▶ Exercise requirements: Set down all of the data again, character for character.

▶ Material provided:
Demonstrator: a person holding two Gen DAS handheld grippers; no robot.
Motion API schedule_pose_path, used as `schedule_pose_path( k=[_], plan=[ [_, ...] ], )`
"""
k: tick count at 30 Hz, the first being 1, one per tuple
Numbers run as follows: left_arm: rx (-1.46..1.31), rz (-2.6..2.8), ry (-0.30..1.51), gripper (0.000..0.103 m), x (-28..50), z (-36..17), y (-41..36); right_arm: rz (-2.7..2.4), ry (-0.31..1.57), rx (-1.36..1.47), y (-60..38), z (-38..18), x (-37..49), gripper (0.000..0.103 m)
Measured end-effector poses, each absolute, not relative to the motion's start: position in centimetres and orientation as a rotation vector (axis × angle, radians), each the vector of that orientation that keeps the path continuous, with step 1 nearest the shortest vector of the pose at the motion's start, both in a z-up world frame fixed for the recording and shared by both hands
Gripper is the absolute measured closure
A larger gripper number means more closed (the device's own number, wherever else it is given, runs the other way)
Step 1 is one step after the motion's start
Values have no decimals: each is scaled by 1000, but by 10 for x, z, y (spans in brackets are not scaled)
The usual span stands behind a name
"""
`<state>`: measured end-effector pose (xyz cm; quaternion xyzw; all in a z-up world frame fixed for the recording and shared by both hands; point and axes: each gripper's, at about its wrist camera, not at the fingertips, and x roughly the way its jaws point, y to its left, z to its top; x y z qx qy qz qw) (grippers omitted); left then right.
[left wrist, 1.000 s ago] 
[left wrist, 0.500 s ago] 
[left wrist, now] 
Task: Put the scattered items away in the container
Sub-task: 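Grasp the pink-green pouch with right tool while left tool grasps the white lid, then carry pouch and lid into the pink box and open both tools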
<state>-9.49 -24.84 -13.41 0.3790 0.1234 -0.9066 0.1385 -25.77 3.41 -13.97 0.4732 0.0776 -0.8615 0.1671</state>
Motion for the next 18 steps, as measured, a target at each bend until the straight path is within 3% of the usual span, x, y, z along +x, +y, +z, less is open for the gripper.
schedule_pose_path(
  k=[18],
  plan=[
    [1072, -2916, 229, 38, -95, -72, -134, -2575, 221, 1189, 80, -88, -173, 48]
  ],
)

▶ Exercise result:
Demonstrator: a person holding two Gen DAS handheld grippers; no robot.
Motion API schedule_pose_path, used as `schedule_pose_path( k=[_], plan=[ [_, ...] ], )`
"""
k: tick count at 30 Hz, the first being 1, one per tuple
Numbers run as follows: left_arm: rx (-1.46..1.31), rz (-2.6..2.8), ry (-0.30..1.51), gripper (0.000..0.103 m), x (-28..50), z (-36..17), y (-41..36); right_arm: rz (-2.7..2.4), ry (-0.31..1.57), rx (-1.36..1.47), y (-60..38), z (-38..18), x (-37..49), gripper (0.000..0.103 m)
Measured end-effector poses, each absolute, not relative to the motion's start: position in centimetres and orientation as a rotation vector (axis × angle, radians), each the vector of that orientation that keeps the path continuous, with step 1 nearest the shortest vector of the pose at the motion's start, both in a z-up world frame fixed for the recording and shared by both hands
Gripper is the absolute measured closure
A larger gripper number means more closed (the device's own number, wherever else it is given, runs the other way)
Step 1 is one step after the motion's start
Values have no decimals: each is scaled by 1000, but by 10 for x, z, y (spans in brackets are not scaled)
The usual span stands behind a name
"""
`<state>`: measured end-effector pose (xyz cm; quaternion xyzw; all in a z-up world frame fixed for the recording and shared by both hands; point and axes: each gripper's, at about its wrist camera, not at the fingertips, and x roughly the way its jaws point, y to its left, z to its top; x y z qx qy qz qw) (grippers omitted); left then right.
[left wrist, 1.000 s ago] 
[left wrist, 0.500 s ago] 
[left wrist, now] 
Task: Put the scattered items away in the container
Sub-task: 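Grasp the pink-green pouch with right tool while left tool grasps the white lid, then carry pouch and lid into the pink box and open both tools
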<state>-9.49 -24.84 -13.41 0.3790 0.1234 -0.9066 0.1385 -25.77 3.41 -13.97 0.4732 0.0776 -0.8615 0.1671</state>
Motion for the next 18 steps, as measured, a target at each bend until the straight path is within 3% of the usual span, x, y, z along +x, +y, +z, less is open for the gripper.
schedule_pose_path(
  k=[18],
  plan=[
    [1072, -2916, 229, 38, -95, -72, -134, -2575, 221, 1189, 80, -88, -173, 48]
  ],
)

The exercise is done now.